Conséquences économiques
Il précise que cette mesure a pour but d’inciter à la vaccination. Sauf que l’imposition d’une taxe aura, selon lui, des effets économiques. « Il se peut que les non-vaccinés aient à payer entre 50 à 100 dollars. On ne sait pas encore comment la mesure sera mise en œuvre. Cela risque d’avoir des conséquences sur les ménages les plus pauvres. Par exemple, une blanket tax de 100 dollars peut représenter une semaine de provisions pour ceux qui ne sont pas aisés. Alors que pour ceux qui ont les moyens, cela ne va pas peser lourd », estime le Dr Yanish Purmah, qui pense que cela va accentuer les « inégalités » envers ceux au bas de l’échelle, où le taux de vaccination est déjà bas.
Confiance bafouée
Le cardiologue croit, par ailleurs, qu’une telle mesure ne fera qu’accroître la méfiance des personnes. « Il y a des personnes, notamment des indigènes qui ne font pas confiance aux autorités. Une telle mesure qui est radicale ne fera qu’entamer davantage leur confiance », prévoit notre interlocuteur.
Proximité
Se prononçant contre des mesures radicales comme la « contribution santé », le Dr Yanish Purmah fait le parallèle avec Maurice, où la booster dose est obligatoire pour qu’une personne ait le statut de fully vaccinated. Pour Maurice, comme ce qui existe à l’étranger, il recommande un service de proximité pour encourager les personnes à se faire vacciner au lieu d’user de la répression. « Si on va vers ces personnes, comme pour les porte-à-porte en période de campagne électorale, pour leur expliquer l’importance de la vaccination, cela pourrait faire changer d’avis de beaucoup de ceux qui sont contre le vaccin », estime-t-il.
Incitation
D’autre part, il préconise aussi que les centres communautaires, qui sont actuellement fermés, soient utilisés pour la vaccination. « Cela serait un soulagement pour les personnes qui n’auront pas à aller loin pour se faire vacciner. On peut aussi offrir des vouchers, des bons d’achat ou encore des pleins d’essence comme incitations », conseille le cardiologue, qui souligne que le negative reinforcement ne porte pas de fruits.
Communication
Le président de l’Association des cliniques privées et directeur de la Chisty Shifa, le Dr Dawood Oaris, n’est pas en faveur des lois répressives pour que des personnes se fassent vacciner. « Il faut un système où il y a une self-discipline. Pour cela, il faut que les autorités communiquent et donnent les bonnes informations au public. Je ne pense pas que la répression soit la solution. Il faut une campagne de communication pour que les personnes comprennent les enjeux », déclare-t-il.
Devoir civique
Le Dr Dawood Oaris met aussi l’accent sur le devoir civique qui doit primer. « Les personnes non vaccinées doivent avoir le sens de la responsabilité. Certes, c’est leur corps et leur décision, mais elles ne peuvent être égoïstes, car elles vivent en société. Elles doivent se protéger pour protéger les autres », avance-t-il.

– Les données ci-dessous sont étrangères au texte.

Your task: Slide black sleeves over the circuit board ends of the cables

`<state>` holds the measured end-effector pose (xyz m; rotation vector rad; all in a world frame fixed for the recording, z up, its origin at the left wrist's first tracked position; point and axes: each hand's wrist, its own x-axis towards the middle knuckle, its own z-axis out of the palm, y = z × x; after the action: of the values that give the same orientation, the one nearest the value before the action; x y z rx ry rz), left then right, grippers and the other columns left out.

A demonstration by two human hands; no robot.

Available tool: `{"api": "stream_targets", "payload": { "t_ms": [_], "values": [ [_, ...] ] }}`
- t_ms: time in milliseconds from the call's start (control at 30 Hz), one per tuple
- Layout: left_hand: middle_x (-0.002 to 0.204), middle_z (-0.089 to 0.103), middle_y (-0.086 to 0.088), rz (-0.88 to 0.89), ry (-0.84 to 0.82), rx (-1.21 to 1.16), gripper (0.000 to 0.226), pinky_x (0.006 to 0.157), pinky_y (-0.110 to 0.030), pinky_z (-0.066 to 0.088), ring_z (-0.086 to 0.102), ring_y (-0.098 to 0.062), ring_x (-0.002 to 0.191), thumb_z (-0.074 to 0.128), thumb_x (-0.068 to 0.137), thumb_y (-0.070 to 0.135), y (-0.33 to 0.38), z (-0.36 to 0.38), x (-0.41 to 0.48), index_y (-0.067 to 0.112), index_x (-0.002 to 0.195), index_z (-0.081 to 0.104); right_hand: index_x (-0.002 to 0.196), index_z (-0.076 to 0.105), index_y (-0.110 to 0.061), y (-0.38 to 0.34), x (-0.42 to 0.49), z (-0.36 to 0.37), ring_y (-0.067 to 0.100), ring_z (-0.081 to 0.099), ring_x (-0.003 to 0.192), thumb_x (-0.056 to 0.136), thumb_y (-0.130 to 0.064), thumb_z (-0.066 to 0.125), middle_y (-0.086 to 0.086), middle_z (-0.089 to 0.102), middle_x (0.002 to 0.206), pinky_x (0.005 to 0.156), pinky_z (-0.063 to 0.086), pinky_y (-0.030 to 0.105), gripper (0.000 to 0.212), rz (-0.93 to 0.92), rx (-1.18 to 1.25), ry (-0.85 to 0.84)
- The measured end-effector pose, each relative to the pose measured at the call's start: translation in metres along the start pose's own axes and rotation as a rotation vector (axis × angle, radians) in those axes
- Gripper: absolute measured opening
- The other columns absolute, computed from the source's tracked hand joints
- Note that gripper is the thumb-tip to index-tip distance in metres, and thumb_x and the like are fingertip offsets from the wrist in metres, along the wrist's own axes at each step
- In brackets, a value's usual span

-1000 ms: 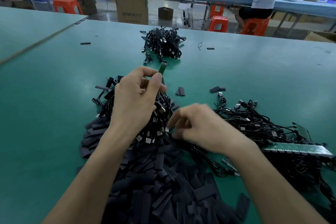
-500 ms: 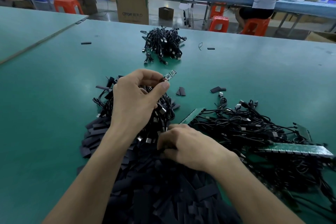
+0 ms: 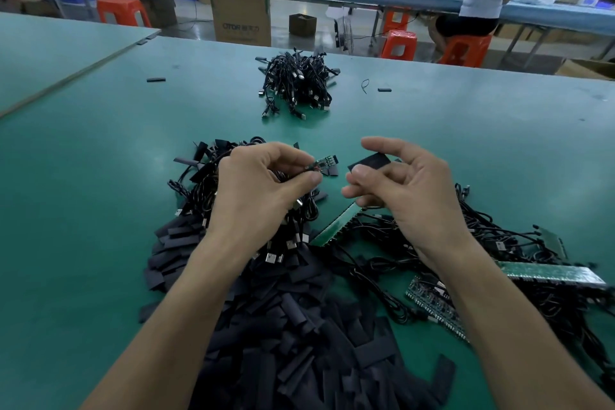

Cependant, il dit que cela ne peut pas se faire par le biais de moyens répressifs. « Les personnes doivent avoir le choix et elles doivent se rendre compte que la vaccination est la solution », termine notre interlocuteur.
Autriche : amende de 7 200 euros pour les non-vaccinés
L’Autriche a l’intention d’infliger une amende de 7 200 euros (Rs 360 000) aux personnes non vaccinées. Cela à partir de février, date à laquelle la vaccination sera obligatoire dans le pays. C’est ce que révèle un projet de loi autrichien sur la vaccination contre la Covid-19.